My problem is I've got 3 balls chosen (with replacement) out of 6, of which 2 of the 6 are blue. What is the expectation and variance of the number of blue balls picked?

In my original question, I included the idea of "chance" (see here: Probability of particular subset of balls occurring in a larger set chosen from a total?), but that lead to a discussion of the binomial theorem, which I have not yet come to in my book, so it can't be expected in the answer (and is a bit ahead of me).

So far, I've covered expectation and variance of random variables, and probability theory. I have a very hard time with probability theory, so that's what is killing me here.

My approach here is that this uses linear combinations of element expectations and variances, but I'm at an almost total loss as to how to find the probabilities of these blue balls in the selection of 3, to establish a probability mass function that can be used for expectation and variance calculations.

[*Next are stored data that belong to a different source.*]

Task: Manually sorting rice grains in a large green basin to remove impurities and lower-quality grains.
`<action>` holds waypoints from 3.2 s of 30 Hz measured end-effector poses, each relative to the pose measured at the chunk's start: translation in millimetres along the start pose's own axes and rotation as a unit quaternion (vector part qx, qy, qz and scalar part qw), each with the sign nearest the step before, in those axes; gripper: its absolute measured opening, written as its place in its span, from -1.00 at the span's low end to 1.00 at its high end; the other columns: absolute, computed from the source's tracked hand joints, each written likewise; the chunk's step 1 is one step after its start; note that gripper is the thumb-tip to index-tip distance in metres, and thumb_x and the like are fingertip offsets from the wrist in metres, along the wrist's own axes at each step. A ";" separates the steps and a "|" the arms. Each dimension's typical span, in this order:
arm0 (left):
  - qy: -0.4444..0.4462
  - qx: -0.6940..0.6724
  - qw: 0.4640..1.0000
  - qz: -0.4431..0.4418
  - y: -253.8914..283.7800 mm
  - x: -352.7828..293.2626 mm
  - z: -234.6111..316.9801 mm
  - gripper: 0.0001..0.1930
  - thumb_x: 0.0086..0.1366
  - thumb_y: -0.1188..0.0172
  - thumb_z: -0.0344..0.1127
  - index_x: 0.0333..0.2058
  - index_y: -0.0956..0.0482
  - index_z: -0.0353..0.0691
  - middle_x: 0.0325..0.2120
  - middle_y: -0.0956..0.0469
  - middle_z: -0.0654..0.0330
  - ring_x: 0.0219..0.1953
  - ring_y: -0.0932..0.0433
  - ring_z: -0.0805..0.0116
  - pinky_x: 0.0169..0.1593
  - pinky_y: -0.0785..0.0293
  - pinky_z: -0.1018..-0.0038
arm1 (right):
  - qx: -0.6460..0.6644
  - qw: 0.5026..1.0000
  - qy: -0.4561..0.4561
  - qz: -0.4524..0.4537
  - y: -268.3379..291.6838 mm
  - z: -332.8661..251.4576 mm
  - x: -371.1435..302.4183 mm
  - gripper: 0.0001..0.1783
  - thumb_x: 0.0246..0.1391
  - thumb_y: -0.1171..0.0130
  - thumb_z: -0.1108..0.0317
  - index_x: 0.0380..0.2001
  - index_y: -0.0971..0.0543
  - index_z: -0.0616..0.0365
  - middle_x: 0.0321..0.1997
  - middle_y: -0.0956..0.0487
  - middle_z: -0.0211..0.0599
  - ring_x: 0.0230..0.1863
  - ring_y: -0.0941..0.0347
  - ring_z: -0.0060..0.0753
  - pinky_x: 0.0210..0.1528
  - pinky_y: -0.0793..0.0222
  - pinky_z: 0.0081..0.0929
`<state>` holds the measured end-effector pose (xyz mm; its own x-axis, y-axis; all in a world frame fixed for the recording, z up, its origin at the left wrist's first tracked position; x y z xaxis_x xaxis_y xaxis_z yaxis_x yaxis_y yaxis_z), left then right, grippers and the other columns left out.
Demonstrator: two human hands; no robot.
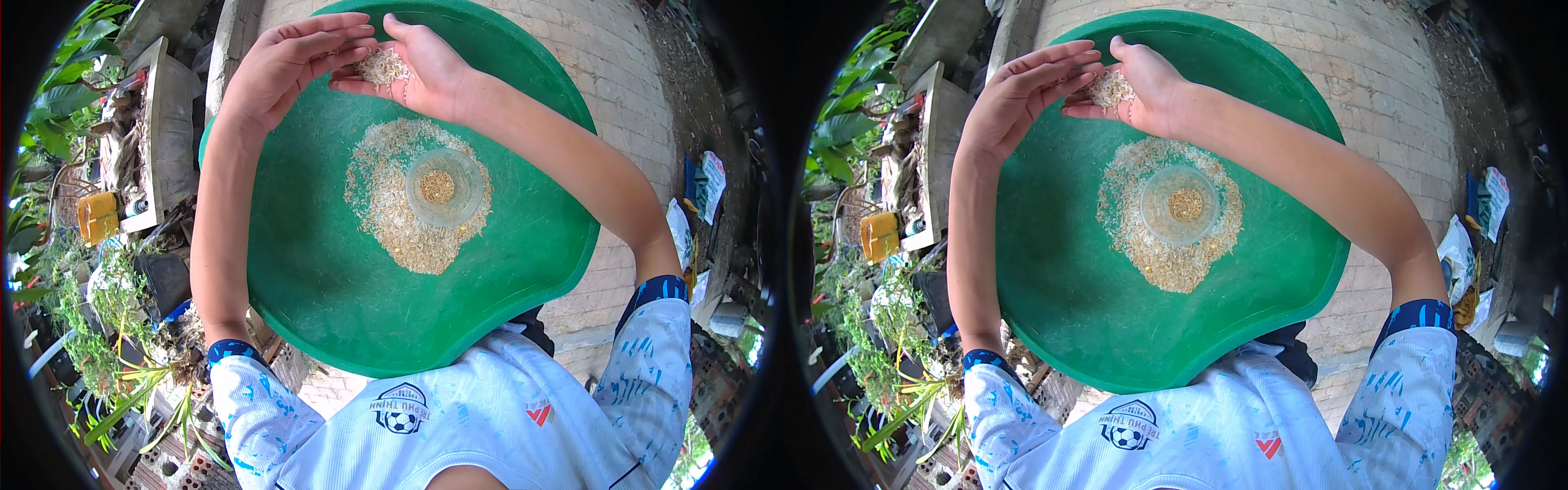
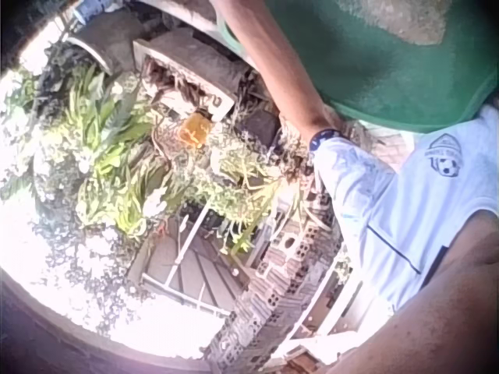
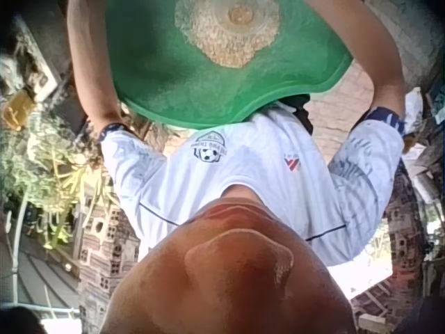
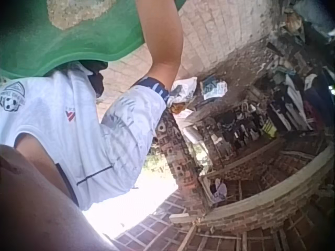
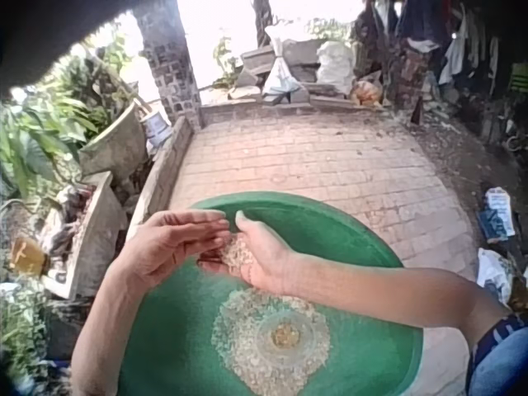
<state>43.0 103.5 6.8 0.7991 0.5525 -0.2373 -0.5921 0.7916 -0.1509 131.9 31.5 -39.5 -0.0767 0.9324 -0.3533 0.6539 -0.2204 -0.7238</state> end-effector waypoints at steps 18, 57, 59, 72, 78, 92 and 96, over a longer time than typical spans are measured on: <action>0.043 -0.075 0.996 -0.039 -16.5 -11.1 6.1 -0.62 0.46 0.16 -0.36 0.07 -0.42 -0.55 -0.04 -0.56 -0.11 0.01 -0.59 0.22 0.18 -0.49 0.43 | -0.010 0.999 -0.012 0.050 -0.9 -0.7 -3.6 -0.42 0.45 0.47 0.04 0.15 -0.29 0.33 0.10 -0.44 -0.06 0.20 -0.43 -0.15 0.29 -0.43 -0.18; -0.224 0.501 0.830 0.104 -49.5 -23.1 7.8 -0.83 0.12 -0.29 -0.47 -0.27 -0.66 -0.33 -0.38 -0.61 0.03 -0.35 -0.64 0.04 -0.23 -0.56 0.34 | -0.064 0.995 -0.029 0.067 8.8 6.9 0.8 -0.36 0.44 0.44 -0.03 -0.23 -0.47 0.34 -0.24 -0.55 -0.13 -0.18 -0.55 -0.33 -0.10 -0.56 -0.36; -0.222 0.489 0.837 0.106 -45.7 -20.2 9.3 -0.84 0.16 -0.27 -0.46 -0.26 -0.66 -0.33 -0.42 -0.65 0.05 -0.36 -0.66 0.17 -0.21 -0.57 0.39 | -0.059 0.996 -0.026 0.065 7.9 4.7 -1.3 -0.36 0.44 0.45 -0.02 -0.21 -0.46 0.35 -0.22 -0.55 -0.11 -0.17 -0.55 -0.31 -0.05 -0.57 -0.33; 0.040 -0.032 0.999 0.002 0.2 0.3 -10.7 -0.70 0.39 -0.01 -0.38 -0.04 -0.56 -0.45 -0.16 -0.62 0.03 -0.09 -0.62 0.33 0.10 -0.53 0.44 | 0.007 1.000 -0.025 0.014 5.0 2.4 5.0 -0.36 0.44 0.50 0.01 0.12 -0.24 0.47 0.08 -0.42 0.03 0.17 -0.44 -0.01 0.30 -0.41 -0.16; 0.034 -0.035 0.999 -0.021 -2.3 0.8 -9.2 -0.66 0.40 0.00 -0.37 0.02 -0.51 -0.50 -0.08 -0.60 -0.05 -0.01 -0.62 0.25 0.14 -0.52 0.39 | -0.012 1.000 -0.019 0.011 2.4 -0.4 2.0 -0.37 0.45 0.52 0.02 0.14 -0.23 0.43 0.11 -0.40 0.02 0.18 -0.43 -0.03 0.30 -0.42 -0.13; -0.084 0.222 0.971 0.018 -7.8 -0.3 -3.5 -0.80 0.26 -0.19 -0.50 -0.15 -0.67 -0.36 -0.30 -0.68 0.13 -0.22 -0.66 0.43 -0.06 -0.59 0.53 | -0.015 1.000 -0.024 0.008 2.3 0.9 2.5 -0.38 0.45 0.49 0.01 0.14 -0.24 0.42 0.12 -0.40 0.00 0.19 -0.42 -0.10 0.34 -0.36 -0.12; -0.136 0.291 0.947 0.025 -16.5 -4.1 2.8 -0.80 0.27 -0.18 -0.53 -0.15 -0.67 -0.36 -0.33 -0.69 0.18 -0.26 -0.66 0.47 -0.15 -0.59 0.55 | -0.023 0.999 -0.030 0.013 3.6 2.7 2.6 -0.39 0.45 0.48 0.01 0.14 -0.26 0.38 0.12 -0.41 -0.02 0.19 -0.41 -0.12 0.32 -0.39 -0.10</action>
<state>49.8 88.9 12.9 0.8162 0.5765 0.0380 -0.5350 0.7293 0.4266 132.0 32.3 -44.6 -0.1035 0.9069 -0.4084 0.6905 -0.2300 -0.6858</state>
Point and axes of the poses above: each hand's wrist, its own x-axis towards the middle knuckle, its own y-axis out of the back of the hand, z = x × y, the point moved 7 cm from there along x, towards the middle knuckle
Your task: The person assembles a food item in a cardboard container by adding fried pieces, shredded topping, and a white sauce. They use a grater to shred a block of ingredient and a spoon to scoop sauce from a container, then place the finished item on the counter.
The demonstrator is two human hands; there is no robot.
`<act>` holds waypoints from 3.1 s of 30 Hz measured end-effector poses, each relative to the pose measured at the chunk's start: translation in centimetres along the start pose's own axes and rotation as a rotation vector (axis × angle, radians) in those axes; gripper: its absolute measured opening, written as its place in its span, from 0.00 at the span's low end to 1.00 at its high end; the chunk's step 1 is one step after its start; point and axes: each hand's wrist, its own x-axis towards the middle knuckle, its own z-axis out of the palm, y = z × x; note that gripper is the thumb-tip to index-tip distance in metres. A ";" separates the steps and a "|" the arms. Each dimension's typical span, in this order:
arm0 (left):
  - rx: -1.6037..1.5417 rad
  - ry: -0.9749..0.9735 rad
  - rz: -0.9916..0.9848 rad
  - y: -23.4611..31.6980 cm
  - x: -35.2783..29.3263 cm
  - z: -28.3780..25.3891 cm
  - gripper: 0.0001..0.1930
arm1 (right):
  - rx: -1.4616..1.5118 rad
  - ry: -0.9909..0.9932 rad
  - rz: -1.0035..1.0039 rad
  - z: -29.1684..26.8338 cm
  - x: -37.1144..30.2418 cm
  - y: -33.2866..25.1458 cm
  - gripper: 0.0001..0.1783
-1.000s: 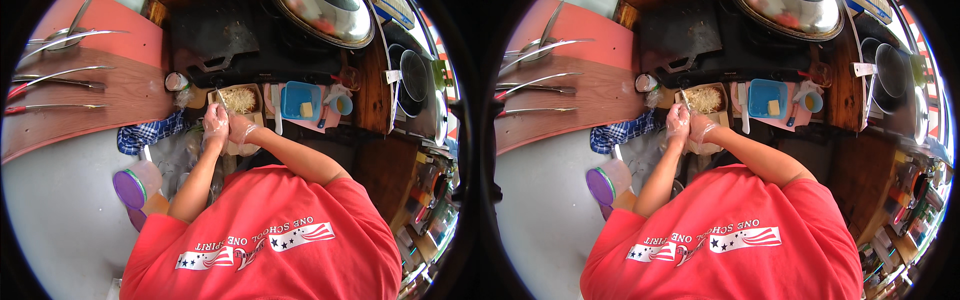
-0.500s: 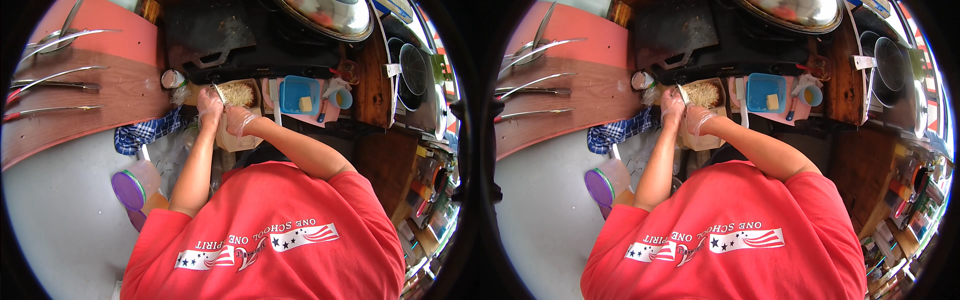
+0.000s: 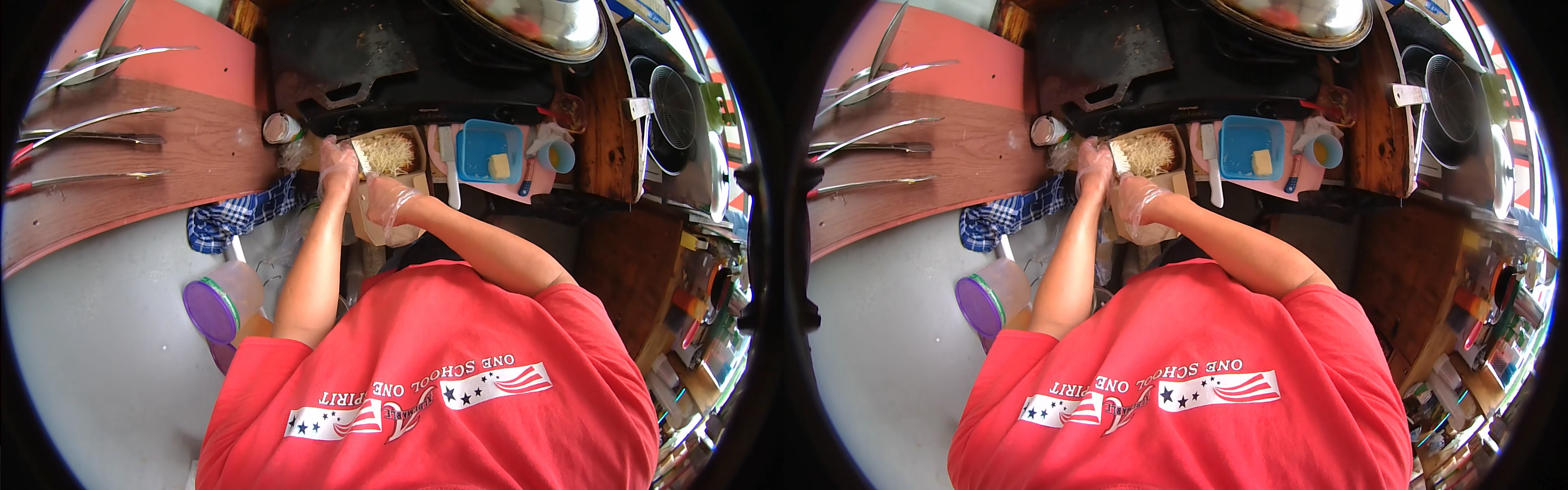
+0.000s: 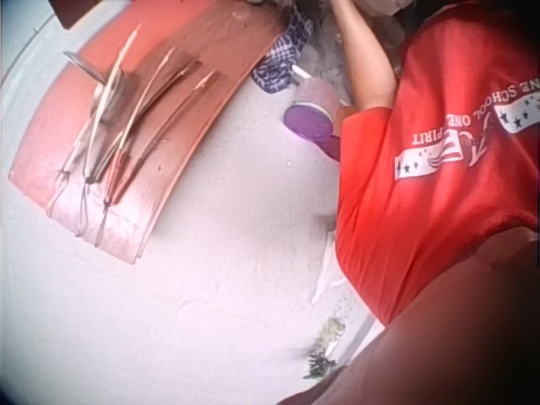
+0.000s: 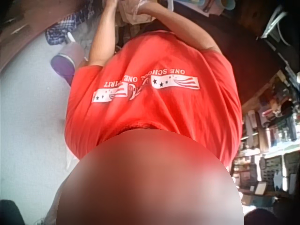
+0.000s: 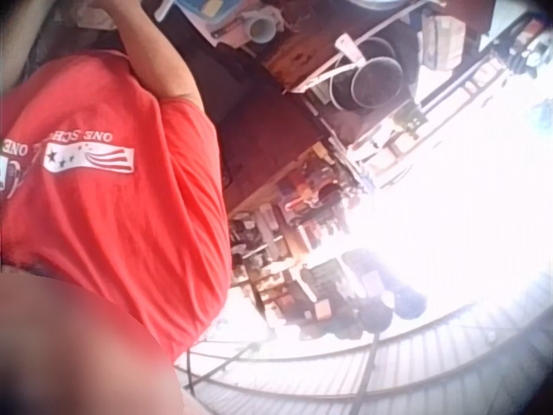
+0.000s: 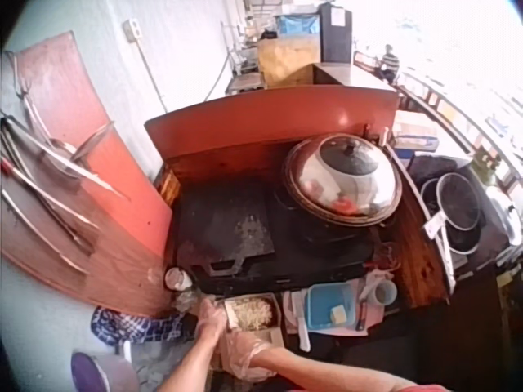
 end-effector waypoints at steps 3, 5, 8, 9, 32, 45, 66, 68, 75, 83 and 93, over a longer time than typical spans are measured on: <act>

In organizing the problem, I've got four conditions, where the number of blue balls is 0, 1, 2, and 3, but how to use combinations for finding the relative probabilities of each leaves me at a blank.

I know I'm choosing 3 out of the 6, so the possible combinations are: 6!/(3!(6-3)!) = 20. However, this being "with replacement" means that we'd be using permutations for establishing the number of possibilities of choosing 3, and not combinations, so this would be 6!/3! = 120, right?

I'm guessing this means that we'd need to find the possible permutations of 3 that include 0 balls, and divide this by 120 to get the probability, and then repeat for 1, 2, and 3? I'm not seeing how to do this part...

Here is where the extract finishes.